= Beginning of Section =

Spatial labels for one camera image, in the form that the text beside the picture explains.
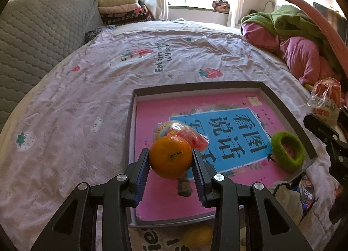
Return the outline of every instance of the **folded blanket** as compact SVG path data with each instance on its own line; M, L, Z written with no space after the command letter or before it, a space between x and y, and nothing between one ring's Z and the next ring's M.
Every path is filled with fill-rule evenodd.
M140 9L127 12L126 15L119 17L118 14L101 14L103 23L105 25L114 24L116 26L151 21L151 13L142 5Z
M140 5L138 3L128 3L119 6L98 7L100 14L127 13L138 8L140 8Z
M110 7L110 6L119 6L129 3L138 3L138 0L99 0L98 6L101 7Z
M335 73L343 69L335 56L327 38L304 12L292 5L283 5L272 13L254 13L243 17L241 23L256 23L265 27L274 36L286 40L291 37L304 37L313 41L320 54L328 61Z

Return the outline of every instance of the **orange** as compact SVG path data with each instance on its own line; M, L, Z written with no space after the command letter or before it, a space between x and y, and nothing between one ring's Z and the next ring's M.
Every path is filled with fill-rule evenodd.
M184 138L177 135L164 136L151 146L149 162L160 177L177 179L192 165L191 146Z

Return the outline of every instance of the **orange stem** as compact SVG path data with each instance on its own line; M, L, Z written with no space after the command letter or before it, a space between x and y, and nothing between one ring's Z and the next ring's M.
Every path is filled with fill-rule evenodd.
M174 154L169 154L169 157L172 159L175 155L178 155L178 154L183 154L184 152L176 152Z

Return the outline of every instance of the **bed sheet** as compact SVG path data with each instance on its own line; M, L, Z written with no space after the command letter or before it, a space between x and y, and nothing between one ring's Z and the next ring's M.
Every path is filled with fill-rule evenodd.
M201 69L222 75L201 76ZM78 183L105 183L124 171L133 89L210 81L261 81L303 124L309 94L284 62L217 24L155 21L118 27L58 64L20 102L0 135L0 223L19 251L30 249ZM337 227L328 211L338 183L328 173L325 148L308 135L318 159L307 173L319 200L300 229L319 251ZM157 238L161 250L187 250L182 238L188 228L130 229L133 250L155 250L150 238ZM101 250L100 231L97 238Z

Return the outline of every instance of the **bed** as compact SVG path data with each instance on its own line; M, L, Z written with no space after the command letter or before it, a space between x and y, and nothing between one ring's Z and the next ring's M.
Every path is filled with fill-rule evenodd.
M102 26L98 0L15 0L0 15L0 131L21 99Z
M143 51L156 49L157 42L166 42L172 53L161 72L155 71L157 52ZM201 76L204 68L223 75ZM120 26L103 31L57 64L21 100L0 135L0 223L18 250L30 249L78 183L97 185L123 172L133 89L212 79L265 83L303 125L309 93L286 64L249 44L239 30L217 24L152 21ZM328 173L324 146L306 132L318 154L307 169L318 202L299 227L312 248L321 251L338 225L328 217L338 183ZM130 229L132 248L151 250L152 236L161 250L187 250L181 241L186 228L155 228L151 233ZM100 231L97 238L101 250Z

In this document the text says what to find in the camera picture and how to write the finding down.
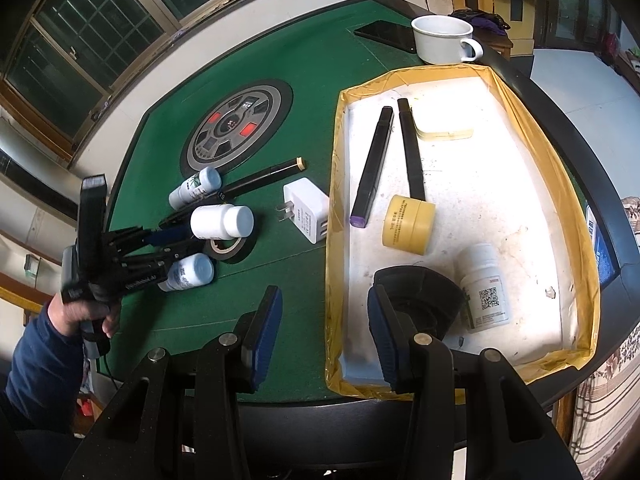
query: human hand
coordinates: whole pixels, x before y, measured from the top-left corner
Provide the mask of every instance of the human hand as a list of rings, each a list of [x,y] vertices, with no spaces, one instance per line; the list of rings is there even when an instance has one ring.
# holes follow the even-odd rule
[[[49,320],[53,327],[65,336],[78,333],[81,321],[102,318],[102,331],[110,339],[120,326],[120,302],[109,306],[86,300],[63,304],[60,293],[57,293],[49,303]]]

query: purple marker cap
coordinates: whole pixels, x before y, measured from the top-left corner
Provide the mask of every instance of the purple marker cap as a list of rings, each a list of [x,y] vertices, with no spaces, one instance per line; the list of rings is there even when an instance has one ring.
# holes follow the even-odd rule
[[[360,229],[364,229],[367,226],[367,221],[362,216],[350,216],[349,223]]]

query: green felt tabletop
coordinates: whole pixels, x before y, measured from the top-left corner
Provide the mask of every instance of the green felt tabletop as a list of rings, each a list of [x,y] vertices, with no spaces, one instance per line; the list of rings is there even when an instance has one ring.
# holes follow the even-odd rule
[[[328,10],[254,41],[177,88],[143,126],[110,228],[154,227],[171,211],[167,197],[183,180],[179,159],[187,136],[219,99],[258,79],[289,83],[290,113],[268,143],[224,180],[302,156],[308,170],[300,176],[328,192],[340,90],[420,63],[417,56],[353,35],[354,28],[375,20],[410,22],[373,1]],[[260,237],[241,263],[218,263],[211,285],[168,294],[151,287],[124,299],[121,330],[109,354],[116,377],[124,378],[150,348],[185,352],[231,330],[273,284],[282,289],[284,316],[267,380],[251,401],[336,397],[324,383],[324,244],[312,245],[291,222],[278,222],[282,184],[238,198],[236,204],[254,212]]]

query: mug handle
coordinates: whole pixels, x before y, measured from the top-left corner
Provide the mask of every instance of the mug handle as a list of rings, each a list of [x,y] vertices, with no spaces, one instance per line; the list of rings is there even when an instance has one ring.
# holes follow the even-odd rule
[[[482,57],[482,54],[484,54],[484,52],[482,51],[480,43],[478,43],[476,40],[472,40],[471,38],[462,38],[460,40],[460,45],[464,45],[465,43],[468,44],[471,49],[473,49],[474,56],[463,57],[460,61],[475,61],[476,59],[480,59]]]

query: yellow container lid
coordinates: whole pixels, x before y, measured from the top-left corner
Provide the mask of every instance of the yellow container lid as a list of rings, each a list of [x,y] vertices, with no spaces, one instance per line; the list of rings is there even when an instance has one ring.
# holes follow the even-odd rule
[[[435,213],[435,204],[393,195],[386,210],[382,244],[413,254],[424,254],[431,238]]]

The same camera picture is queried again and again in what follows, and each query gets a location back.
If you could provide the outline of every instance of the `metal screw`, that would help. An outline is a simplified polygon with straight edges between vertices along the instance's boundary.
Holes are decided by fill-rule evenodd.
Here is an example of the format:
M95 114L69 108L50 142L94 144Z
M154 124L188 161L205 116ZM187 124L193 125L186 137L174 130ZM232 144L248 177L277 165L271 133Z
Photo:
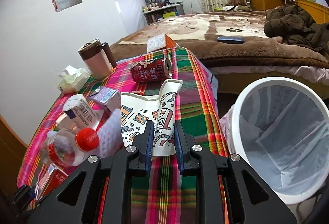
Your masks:
M200 152L202 150L202 146L201 145L193 145L192 149L195 150L195 152Z
M88 157L88 162L89 163L95 163L97 161L97 159L98 159L97 156L91 155L91 156Z
M240 161L241 157L238 154L233 154L233 155L231 155L231 159L233 161Z
M126 148L127 152L129 153L133 153L134 151L136 151L136 147L134 145L130 145Z

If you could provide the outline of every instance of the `wooden headboard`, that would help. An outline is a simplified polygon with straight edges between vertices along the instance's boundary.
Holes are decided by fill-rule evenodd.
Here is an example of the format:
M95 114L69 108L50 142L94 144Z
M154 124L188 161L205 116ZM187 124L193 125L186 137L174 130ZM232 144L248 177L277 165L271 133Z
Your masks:
M304 8L306 11L308 11L315 20L315 22L317 22L318 24L329 22L328 7L308 0L296 0L295 3L300 7Z

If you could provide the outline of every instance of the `white trash can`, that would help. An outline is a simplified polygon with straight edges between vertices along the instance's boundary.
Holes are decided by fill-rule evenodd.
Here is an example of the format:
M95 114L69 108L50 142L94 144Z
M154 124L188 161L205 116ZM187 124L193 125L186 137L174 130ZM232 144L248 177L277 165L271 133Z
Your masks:
M329 111L306 85L268 77L248 85L221 119L238 153L286 205L311 197L329 173Z

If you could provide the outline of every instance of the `table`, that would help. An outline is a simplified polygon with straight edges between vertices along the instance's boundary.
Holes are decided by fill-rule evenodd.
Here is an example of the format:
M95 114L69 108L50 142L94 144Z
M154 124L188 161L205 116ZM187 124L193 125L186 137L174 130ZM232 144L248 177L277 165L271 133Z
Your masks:
M200 61L185 48L169 48L118 64L115 72L104 80L90 78L79 93L87 96L103 85L118 89L120 92L139 91L145 95L158 94L161 81L135 83L131 78L130 68L134 62L160 57L171 60L172 78L184 81L176 100L175 120L181 120L184 132L193 135L199 145L207 147L215 154L228 156L229 152L219 126L208 75ZM46 172L47 167L40 161L39 145L45 140L47 132L54 129L55 121L62 113L63 104L73 94L61 95L37 129L18 175L18 187L23 184L35 185ZM97 109L96 104L91 103L91 106ZM152 162L148 177L133 178L131 223L194 223L195 194L195 177L180 176L176 156L158 157Z
M177 10L177 13L179 16L185 14L183 4L179 3L176 5L166 5L164 7L157 8L152 11L147 11L147 12L143 13L143 15L145 15L147 24L150 25L150 24L157 22L157 15L162 16L166 11L171 12L171 11L174 11L175 9Z

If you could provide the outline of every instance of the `plastic bottle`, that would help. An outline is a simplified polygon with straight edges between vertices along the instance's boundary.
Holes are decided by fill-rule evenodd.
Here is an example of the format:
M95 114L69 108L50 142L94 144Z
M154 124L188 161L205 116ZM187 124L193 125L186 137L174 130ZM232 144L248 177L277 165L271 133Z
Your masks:
M41 160L49 166L54 163L62 168L80 165L89 155L89 151L97 148L99 138L92 128L84 128L76 132L72 129L61 129L49 133L40 148Z

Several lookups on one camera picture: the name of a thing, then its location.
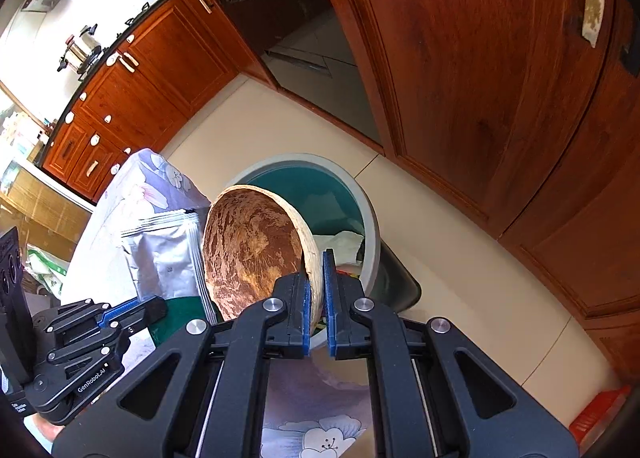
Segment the green packet bottom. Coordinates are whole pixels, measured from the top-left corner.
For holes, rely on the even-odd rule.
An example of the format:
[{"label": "green packet bottom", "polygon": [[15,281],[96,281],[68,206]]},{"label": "green packet bottom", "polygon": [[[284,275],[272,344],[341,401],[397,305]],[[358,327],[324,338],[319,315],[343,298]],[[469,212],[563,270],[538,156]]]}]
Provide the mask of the green packet bottom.
[{"label": "green packet bottom", "polygon": [[156,348],[191,319],[207,319],[199,296],[167,299],[166,316],[149,327]]}]

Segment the stainless steel pot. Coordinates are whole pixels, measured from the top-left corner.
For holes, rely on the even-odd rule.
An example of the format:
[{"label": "stainless steel pot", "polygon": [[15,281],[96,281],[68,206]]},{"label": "stainless steel pot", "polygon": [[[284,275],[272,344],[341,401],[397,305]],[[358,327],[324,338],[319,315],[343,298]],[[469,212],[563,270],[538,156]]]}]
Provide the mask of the stainless steel pot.
[{"label": "stainless steel pot", "polygon": [[72,69],[82,75],[95,59],[102,47],[94,38],[95,29],[98,27],[94,24],[92,27],[85,26],[78,37],[71,35],[66,42],[65,53],[60,58],[60,66],[58,71],[71,66]]}]

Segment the brown bowl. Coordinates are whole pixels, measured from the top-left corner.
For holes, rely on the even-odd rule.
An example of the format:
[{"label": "brown bowl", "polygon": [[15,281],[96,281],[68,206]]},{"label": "brown bowl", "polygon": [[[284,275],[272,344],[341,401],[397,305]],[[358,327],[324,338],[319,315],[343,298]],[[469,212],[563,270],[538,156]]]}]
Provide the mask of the brown bowl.
[{"label": "brown bowl", "polygon": [[322,267],[302,216],[259,187],[234,185],[222,191],[209,210],[202,241],[207,289],[222,317],[236,318],[270,297],[276,279],[298,270],[303,252],[315,326],[322,312]]}]

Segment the black countertop edge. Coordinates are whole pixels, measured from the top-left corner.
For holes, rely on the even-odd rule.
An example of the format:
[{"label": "black countertop edge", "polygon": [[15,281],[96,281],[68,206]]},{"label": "black countertop edge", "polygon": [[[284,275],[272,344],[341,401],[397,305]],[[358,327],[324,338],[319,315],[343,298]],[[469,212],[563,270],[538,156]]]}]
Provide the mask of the black countertop edge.
[{"label": "black countertop edge", "polygon": [[80,98],[80,95],[84,92],[88,83],[91,81],[92,77],[98,72],[98,70],[102,67],[102,65],[106,63],[107,59],[111,56],[111,54],[113,54],[118,49],[118,47],[126,40],[126,38],[129,37],[131,32],[133,32],[135,28],[137,28],[143,21],[145,21],[146,18],[148,18],[148,16],[150,16],[155,10],[157,10],[161,5],[163,5],[167,1],[168,0],[157,0],[153,5],[149,7],[148,11],[146,11],[144,14],[140,16],[137,16],[136,20],[130,26],[128,26],[120,34],[120,36],[118,36],[116,41],[114,41],[110,47],[105,48],[103,50],[102,56],[100,57],[100,59],[98,59],[98,61],[95,62],[93,66],[89,68],[89,70],[86,73],[86,76],[84,77],[84,80],[82,80],[81,85],[78,86],[78,89],[71,97],[69,103],[66,105],[66,108],[60,114],[56,127],[53,129],[51,135],[49,136],[49,141],[47,142],[47,145],[40,151],[40,153],[34,159],[33,161],[34,165],[36,165],[39,168],[42,168],[44,159],[46,158],[47,153],[49,152],[49,146],[51,145],[52,141],[56,138],[56,135],[62,128],[62,124],[64,124],[65,122],[64,120],[65,115],[69,111],[71,111],[71,108],[73,107],[73,105],[76,104],[76,101]]}]

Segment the person's hand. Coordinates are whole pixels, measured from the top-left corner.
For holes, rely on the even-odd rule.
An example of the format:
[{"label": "person's hand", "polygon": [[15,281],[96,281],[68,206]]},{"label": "person's hand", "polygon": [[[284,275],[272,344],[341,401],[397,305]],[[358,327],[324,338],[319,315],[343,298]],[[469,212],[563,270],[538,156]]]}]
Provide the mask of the person's hand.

= End of Section =

**Exercise aim**
Collect the complete line wherever the string "marker" appears in the records.

**Solution to this problem**
query: purple marker cap
Provide the mask of every instance of the purple marker cap as a list of rings, each a list of [x,y] vertices, with no spaces, one instance per line; the list of rings is there even when an instance has one ring.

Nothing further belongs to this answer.